Ty Segall’s lo-fi garage rock is a fresh and neoteric brute that is as furious and sweetly neanderthal as its ancestors, brimming with ultra-modern experimentation, quirkiness and personality that never strays from his love of the genre however much he decides to experiment with any given record he releases. Following up from 2016’s epic ‘Emotional Mugger‘, Ty Segall’s 2017 self title is a lot more traditionally structured than it’s forebear. ‘Emotional Mugger’ being a lot more experimental with weirdly compelling vocal melodies, synthy and layered with screeching feedback and layers of distorted guitar.
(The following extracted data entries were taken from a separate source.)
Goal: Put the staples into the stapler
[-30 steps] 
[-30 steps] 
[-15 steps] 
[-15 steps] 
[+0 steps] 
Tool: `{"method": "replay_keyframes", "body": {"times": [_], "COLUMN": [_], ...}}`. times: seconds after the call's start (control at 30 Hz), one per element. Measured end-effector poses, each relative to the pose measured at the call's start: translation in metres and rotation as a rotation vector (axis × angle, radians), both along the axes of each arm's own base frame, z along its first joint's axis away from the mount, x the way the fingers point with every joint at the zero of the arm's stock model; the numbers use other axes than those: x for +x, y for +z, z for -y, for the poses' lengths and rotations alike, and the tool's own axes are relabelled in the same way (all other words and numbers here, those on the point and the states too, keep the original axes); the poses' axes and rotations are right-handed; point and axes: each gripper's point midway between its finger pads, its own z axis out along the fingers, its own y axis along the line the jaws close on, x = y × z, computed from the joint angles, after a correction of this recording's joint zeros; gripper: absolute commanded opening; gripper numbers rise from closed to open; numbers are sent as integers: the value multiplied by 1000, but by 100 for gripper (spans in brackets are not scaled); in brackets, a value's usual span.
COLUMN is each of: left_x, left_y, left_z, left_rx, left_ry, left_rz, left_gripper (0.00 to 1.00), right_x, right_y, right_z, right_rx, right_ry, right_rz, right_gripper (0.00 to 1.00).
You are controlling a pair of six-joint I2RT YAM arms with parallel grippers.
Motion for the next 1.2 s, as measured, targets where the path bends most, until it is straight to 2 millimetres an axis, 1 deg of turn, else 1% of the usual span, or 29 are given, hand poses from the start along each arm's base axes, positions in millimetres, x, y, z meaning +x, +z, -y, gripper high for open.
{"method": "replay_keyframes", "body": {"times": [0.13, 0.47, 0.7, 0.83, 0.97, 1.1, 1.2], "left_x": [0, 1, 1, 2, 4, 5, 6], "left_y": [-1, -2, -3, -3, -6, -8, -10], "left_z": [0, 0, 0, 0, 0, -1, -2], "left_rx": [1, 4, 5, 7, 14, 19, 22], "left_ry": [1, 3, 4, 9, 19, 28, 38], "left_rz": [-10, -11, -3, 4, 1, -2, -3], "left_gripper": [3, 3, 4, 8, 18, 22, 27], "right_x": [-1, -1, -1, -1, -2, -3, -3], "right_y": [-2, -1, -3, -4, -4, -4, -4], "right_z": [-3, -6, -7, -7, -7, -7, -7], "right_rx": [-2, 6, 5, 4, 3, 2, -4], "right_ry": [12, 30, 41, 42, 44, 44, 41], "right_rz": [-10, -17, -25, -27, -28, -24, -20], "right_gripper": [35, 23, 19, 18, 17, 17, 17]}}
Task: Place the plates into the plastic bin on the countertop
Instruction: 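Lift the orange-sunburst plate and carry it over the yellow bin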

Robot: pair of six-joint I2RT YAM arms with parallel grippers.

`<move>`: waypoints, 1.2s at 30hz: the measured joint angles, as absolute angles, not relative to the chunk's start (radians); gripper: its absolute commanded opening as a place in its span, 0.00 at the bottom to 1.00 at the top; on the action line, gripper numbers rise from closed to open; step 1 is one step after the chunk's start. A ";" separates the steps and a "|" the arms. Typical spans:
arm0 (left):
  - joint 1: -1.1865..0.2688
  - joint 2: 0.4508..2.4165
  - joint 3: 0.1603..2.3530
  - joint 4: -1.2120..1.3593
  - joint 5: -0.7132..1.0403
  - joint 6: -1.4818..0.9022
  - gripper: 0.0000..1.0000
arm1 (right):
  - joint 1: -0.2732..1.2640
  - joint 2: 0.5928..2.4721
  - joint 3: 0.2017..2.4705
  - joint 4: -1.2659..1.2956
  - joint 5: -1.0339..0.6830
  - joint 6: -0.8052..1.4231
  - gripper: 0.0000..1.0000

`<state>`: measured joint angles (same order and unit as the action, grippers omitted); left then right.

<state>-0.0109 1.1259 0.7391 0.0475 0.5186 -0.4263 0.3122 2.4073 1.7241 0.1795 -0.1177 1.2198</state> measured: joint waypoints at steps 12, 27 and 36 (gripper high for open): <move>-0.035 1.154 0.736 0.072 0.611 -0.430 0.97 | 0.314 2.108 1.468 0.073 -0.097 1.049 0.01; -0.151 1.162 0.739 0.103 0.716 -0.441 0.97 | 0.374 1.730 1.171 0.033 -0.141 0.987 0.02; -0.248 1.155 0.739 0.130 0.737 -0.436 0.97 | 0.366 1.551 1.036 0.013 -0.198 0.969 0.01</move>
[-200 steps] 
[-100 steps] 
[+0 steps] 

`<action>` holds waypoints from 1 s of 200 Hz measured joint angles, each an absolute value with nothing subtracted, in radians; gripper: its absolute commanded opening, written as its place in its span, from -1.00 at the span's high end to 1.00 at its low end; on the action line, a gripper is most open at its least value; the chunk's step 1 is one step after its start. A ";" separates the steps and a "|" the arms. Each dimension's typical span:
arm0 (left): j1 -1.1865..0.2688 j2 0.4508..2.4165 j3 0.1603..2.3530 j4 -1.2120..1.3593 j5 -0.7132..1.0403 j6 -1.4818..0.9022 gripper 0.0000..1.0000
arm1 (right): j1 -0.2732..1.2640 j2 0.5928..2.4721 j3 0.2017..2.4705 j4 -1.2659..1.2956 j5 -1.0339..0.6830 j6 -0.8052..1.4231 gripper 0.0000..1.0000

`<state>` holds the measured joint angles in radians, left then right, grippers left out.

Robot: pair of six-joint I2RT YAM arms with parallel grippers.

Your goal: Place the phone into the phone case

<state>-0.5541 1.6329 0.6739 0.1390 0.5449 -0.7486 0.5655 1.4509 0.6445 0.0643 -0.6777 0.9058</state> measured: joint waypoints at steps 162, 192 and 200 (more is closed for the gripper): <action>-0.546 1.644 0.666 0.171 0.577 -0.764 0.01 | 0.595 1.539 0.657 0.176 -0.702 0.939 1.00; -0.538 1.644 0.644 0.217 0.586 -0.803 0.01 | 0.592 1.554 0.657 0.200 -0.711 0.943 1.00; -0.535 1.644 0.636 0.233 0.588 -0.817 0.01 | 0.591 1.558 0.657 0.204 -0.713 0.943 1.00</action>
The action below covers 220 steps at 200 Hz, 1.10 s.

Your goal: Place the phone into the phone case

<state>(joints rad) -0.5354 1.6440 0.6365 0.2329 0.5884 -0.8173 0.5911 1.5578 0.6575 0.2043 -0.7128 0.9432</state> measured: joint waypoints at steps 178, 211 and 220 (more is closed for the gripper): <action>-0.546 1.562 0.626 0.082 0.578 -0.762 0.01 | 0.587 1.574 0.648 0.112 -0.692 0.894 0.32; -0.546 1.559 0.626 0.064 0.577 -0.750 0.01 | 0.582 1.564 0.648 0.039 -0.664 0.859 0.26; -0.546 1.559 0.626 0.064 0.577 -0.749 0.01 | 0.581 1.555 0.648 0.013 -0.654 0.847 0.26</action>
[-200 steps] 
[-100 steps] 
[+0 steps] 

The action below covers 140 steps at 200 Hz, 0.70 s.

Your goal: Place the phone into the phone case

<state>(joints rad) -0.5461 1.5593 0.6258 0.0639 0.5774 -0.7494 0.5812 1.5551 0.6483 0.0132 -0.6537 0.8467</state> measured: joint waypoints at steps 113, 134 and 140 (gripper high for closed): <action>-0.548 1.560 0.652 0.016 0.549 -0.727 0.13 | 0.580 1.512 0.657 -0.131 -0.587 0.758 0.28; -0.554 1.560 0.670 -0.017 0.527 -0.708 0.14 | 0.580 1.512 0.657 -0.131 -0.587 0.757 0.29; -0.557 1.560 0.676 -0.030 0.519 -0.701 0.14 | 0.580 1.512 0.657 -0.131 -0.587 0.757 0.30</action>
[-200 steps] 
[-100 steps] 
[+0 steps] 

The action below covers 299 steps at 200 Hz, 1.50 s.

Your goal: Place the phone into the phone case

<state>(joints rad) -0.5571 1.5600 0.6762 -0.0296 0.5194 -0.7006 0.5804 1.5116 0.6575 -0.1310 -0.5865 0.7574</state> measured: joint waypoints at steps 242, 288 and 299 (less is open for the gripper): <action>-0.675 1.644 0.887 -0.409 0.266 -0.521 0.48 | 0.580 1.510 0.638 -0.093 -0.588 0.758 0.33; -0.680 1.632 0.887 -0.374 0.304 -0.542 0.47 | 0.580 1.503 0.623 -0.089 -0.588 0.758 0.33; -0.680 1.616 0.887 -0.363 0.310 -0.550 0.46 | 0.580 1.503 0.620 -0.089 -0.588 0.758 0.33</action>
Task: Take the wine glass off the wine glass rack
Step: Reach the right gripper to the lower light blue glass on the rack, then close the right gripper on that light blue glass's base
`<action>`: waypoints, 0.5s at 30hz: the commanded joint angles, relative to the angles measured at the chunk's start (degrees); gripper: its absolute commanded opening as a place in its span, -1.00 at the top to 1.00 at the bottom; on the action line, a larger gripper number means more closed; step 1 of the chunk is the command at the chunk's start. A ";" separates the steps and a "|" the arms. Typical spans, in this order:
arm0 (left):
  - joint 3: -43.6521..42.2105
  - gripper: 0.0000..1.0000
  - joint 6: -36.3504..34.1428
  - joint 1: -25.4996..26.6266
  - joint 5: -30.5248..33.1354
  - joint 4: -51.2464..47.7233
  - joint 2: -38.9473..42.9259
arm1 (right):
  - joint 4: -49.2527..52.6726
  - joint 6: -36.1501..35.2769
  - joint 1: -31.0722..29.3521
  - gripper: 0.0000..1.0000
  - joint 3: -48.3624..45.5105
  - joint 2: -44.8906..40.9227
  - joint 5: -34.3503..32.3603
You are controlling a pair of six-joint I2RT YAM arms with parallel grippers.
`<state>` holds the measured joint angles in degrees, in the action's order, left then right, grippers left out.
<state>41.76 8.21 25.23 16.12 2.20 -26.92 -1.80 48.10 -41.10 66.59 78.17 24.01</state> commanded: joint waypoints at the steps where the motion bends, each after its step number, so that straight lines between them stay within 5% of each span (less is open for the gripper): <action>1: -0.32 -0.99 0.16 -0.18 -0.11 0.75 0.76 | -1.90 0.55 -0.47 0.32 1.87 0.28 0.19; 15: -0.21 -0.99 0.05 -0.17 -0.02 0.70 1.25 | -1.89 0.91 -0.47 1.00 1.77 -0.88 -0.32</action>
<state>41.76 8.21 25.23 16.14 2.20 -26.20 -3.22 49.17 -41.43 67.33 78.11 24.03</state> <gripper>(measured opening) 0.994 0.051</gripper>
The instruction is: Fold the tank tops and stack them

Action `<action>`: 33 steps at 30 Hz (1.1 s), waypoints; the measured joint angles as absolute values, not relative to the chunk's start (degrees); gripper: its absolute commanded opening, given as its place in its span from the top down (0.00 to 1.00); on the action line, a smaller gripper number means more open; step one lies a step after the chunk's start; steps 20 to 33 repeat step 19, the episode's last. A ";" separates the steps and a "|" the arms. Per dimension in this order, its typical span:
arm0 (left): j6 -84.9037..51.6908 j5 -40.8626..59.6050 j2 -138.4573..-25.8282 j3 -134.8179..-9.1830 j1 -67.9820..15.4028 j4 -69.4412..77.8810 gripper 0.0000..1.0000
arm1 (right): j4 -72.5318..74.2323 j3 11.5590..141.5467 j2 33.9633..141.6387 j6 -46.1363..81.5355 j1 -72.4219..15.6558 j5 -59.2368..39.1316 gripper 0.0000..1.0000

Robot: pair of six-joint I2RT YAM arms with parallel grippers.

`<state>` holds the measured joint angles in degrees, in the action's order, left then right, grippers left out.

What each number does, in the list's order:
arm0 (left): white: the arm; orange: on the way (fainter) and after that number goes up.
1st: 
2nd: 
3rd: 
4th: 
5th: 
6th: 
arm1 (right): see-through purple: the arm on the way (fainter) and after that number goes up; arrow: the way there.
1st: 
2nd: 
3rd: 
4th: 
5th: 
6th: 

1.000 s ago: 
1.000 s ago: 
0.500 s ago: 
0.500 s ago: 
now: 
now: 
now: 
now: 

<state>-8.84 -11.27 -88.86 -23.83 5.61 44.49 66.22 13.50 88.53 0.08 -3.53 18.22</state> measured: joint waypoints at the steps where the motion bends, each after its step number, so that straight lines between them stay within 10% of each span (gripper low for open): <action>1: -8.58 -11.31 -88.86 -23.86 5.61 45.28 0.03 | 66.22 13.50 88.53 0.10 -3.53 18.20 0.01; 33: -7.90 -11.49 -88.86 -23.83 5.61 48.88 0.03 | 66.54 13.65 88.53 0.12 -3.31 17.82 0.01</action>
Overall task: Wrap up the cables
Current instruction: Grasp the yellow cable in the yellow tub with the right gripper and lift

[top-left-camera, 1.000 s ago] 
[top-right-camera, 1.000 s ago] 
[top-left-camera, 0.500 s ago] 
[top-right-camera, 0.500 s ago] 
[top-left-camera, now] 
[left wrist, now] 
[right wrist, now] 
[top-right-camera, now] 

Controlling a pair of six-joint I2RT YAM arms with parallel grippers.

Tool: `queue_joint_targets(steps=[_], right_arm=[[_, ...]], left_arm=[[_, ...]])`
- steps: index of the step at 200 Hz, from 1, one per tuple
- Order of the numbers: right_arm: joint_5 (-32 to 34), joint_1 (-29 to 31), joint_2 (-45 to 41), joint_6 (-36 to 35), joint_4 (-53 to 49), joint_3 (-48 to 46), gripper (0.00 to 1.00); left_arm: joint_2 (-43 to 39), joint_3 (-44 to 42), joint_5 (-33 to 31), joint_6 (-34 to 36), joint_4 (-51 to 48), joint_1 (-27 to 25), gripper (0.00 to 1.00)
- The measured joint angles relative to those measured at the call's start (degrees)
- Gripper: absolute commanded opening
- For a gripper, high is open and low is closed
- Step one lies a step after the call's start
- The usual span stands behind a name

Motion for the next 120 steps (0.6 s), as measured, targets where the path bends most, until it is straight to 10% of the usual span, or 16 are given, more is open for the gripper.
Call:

However, “Self-Title 2” never lets up for one second, and continues to offer fans walls of sheer noise built and blanketed all over each other with bits sticking out everywhere. With samples of smashing crockery with a hammer (I close my eyes and imagine… yes, I have a lot of anger issues, but I’m okay with it!) as well as the seemingly random pounding of piano keys, all adding to the visceral energy of the record. The drums are like rifles in an abattoir; consistent like a focused assassin. The bass is melodic, but at times nothing beats the joy of listening to the thick and filthy gravel of it dragging through the broken floorboards, murky like an open-mouthed deep-throat regurgitation. At the same time, he’s never shy about delivering a quieter moment with some beautifully melodic acoustic songs and piano flourishes, as well as an organ instrumental that sounds a lot like something by The Doors climaxing before the ever-nearing nexus that explodes, takes a breather and then dives back into the riff like an enraged teenage acne tremor, and just keeps coming back.
This record is everything you will love about rock music. It ticks every box. So, you know what to do next… Buy It! Play It! Tell your friends!